Exercise objective
Provide the number of lines below that include "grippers", without any other words.
********
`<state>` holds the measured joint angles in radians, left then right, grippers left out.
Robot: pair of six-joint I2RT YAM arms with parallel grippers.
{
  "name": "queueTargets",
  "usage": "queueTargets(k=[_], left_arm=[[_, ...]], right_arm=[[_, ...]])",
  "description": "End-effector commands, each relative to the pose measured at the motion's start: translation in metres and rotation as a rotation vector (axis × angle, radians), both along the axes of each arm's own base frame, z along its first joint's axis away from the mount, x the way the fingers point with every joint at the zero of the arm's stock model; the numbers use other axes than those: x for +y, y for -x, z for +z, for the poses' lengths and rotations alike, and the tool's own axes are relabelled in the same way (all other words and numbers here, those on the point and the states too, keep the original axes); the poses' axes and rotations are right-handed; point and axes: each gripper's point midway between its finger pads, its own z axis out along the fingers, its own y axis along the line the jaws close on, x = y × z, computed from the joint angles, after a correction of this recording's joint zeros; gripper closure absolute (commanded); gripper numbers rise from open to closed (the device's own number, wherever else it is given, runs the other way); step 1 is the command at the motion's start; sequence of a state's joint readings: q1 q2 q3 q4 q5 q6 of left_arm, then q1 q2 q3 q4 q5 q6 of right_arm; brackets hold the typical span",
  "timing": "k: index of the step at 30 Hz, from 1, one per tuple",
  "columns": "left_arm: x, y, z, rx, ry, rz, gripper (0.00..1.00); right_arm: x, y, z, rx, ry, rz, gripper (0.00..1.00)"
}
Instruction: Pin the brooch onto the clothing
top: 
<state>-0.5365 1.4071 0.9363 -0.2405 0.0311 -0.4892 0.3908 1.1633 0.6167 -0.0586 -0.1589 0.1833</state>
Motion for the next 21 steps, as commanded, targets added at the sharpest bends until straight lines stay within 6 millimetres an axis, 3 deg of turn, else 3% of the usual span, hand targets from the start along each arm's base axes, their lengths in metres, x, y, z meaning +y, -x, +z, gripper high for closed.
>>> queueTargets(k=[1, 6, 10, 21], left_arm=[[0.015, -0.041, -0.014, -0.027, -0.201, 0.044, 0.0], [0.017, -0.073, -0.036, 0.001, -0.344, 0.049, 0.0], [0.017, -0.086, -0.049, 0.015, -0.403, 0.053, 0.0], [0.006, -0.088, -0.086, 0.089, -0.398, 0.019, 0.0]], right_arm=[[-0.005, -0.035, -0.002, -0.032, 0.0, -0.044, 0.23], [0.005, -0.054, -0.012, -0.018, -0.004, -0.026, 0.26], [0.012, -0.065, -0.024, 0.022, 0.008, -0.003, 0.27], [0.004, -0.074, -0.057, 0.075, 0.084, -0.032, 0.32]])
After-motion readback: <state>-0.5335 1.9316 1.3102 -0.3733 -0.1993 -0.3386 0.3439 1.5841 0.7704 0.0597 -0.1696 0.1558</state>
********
Result
2